While the company is not a Dividend Aristocrat, their dividend increase streak is close to a decade and my assumption is that VZ is working their way toward Dividend Aristocrat status. Further, their payout ratio is much closer to our 60% threshold than their competitors. Ben talked about it in his article frequently, but the one thing that is concerning to me is their high debt levels. We have been burned by company’s with high debt levels in the past, but I believe this is different from the leveraged oil company’s that were forced to cut their dividend as the price per barrel fell through the floor. Ben addressed this in his article, discussing the free cash flow projections going forward and the ability to sustain the dividend despite the higher debt levels. Purchasing Verizon would add a lot of income to my portfolio and help me keep the dividend snowball moving!
There is it…three strong dividend stocks that I am going to be monitoring closely over the next several weeks and most likely through the end of the year. Luckily, I was finally able to remove Realty Income from my watch list since I purchased shares earlier in the month.
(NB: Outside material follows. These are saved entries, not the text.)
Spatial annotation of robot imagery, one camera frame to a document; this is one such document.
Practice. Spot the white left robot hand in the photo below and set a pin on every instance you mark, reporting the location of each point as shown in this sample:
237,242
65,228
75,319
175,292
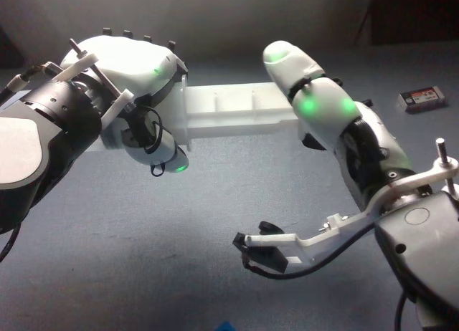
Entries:
125,58

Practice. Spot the translucent plastic syringe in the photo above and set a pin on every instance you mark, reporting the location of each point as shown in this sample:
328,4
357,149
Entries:
233,109

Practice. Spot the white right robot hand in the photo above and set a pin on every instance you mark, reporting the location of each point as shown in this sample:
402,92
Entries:
322,109

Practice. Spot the small labelled eraser box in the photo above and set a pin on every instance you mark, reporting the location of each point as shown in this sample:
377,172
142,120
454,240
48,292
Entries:
423,100

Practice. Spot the grey table cloth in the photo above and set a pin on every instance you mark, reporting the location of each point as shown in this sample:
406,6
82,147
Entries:
143,255

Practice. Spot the blue block with holes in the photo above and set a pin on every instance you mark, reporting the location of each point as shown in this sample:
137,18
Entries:
224,326

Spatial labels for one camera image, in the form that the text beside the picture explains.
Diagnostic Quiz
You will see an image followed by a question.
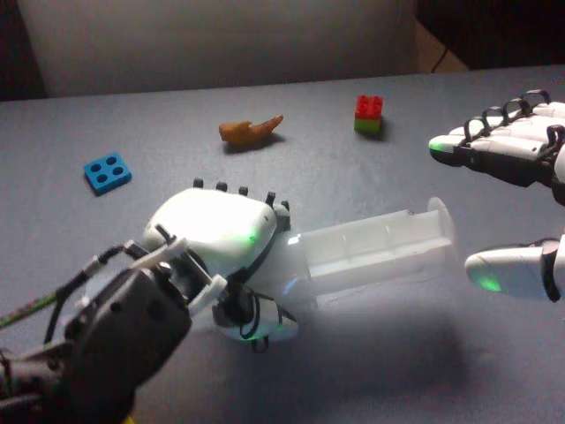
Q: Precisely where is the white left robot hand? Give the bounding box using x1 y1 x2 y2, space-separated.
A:
141 176 301 354

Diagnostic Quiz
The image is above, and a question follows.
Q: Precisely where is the large translucent plastic syringe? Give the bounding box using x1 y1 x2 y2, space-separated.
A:
253 197 458 322

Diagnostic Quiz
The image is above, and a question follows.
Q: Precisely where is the brown toy food piece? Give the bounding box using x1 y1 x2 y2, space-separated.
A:
218 114 285 147

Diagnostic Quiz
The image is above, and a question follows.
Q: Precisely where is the blue four-hole toy block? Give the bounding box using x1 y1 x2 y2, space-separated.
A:
82 152 133 197

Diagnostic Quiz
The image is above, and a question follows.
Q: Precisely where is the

I was pumped to add 40 shares to my Roth IRA and max-out my contribution limit. I would have kept the company on my watch list again since the price continued to fall; however, I wrote about how contribution limits have come back are preventing me from taking advantage of the downturn to add to my position. Come January though…watch out. I would be excited to purchase one of these stocks because of their strong brand portfolios and history of dividend increases. So come on Mr. Market, help me out here and allow me to end this year with a splash!
What are your thoughts on my watch list? Have you purchased any of these stocks recently or are they on your watch list? How do you feel about Verizon’s debt levels? Would that cause you concern? Or are you willing to overlook the high debt levels based on the free cash flow (as outlined in Ben’s article)? What other stocks are you watching?